In the material below, find each line that contains the word "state" and copy it.

————————

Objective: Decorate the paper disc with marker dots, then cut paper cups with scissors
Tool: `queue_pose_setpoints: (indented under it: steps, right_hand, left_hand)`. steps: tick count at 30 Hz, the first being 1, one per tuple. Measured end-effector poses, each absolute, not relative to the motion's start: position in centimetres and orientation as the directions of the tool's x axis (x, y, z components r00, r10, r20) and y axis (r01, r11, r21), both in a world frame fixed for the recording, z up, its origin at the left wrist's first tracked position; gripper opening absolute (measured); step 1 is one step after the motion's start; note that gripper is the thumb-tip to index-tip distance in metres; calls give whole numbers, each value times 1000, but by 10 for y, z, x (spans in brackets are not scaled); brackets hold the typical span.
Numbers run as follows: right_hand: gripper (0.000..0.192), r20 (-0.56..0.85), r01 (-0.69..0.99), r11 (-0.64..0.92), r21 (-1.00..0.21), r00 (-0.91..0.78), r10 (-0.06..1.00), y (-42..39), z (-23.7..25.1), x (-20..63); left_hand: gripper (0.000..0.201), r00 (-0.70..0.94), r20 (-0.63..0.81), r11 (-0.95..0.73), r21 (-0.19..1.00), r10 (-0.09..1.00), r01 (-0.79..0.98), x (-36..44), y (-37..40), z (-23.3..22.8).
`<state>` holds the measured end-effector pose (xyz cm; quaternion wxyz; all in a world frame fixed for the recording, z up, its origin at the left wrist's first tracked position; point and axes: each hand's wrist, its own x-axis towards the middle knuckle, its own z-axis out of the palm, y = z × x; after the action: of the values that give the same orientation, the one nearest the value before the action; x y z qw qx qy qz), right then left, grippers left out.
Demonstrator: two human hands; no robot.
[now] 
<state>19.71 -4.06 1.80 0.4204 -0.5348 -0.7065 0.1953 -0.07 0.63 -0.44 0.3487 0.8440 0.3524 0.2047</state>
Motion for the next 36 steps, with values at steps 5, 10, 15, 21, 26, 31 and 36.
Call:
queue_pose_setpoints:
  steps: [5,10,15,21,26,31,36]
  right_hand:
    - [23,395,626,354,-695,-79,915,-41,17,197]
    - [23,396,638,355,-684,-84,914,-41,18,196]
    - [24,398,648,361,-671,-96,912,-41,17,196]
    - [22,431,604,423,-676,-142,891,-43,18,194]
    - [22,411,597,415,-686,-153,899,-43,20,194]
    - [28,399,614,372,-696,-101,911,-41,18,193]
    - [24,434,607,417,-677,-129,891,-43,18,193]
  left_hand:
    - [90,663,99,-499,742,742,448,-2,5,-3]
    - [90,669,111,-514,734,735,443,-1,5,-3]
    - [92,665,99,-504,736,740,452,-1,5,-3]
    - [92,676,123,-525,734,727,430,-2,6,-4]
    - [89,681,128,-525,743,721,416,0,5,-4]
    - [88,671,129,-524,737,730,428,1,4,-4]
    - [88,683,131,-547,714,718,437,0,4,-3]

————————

Exercise output:
`<state>` holds the measured end-effector pose (xyz cm; quaternion wxyz; all in a world frame fixed for the recording, z up, its origin at the left wrist's first tracked position; point and axes: each hand's wrist, its own x-axis towards the middle knuckle, its own z-axis out of the palm, y = z × x; after the action: of the values that give the same orientation, the one nearest the value before the action; x y z qw qx qy qz), right then left, grippers left out.
<state>19.71 -4.06 1.80 0.4204 -0.5348 -0.7065 0.1953 -0.07 0.63 -0.44 0.3487 0.8440 0.3524 0.2047</state>

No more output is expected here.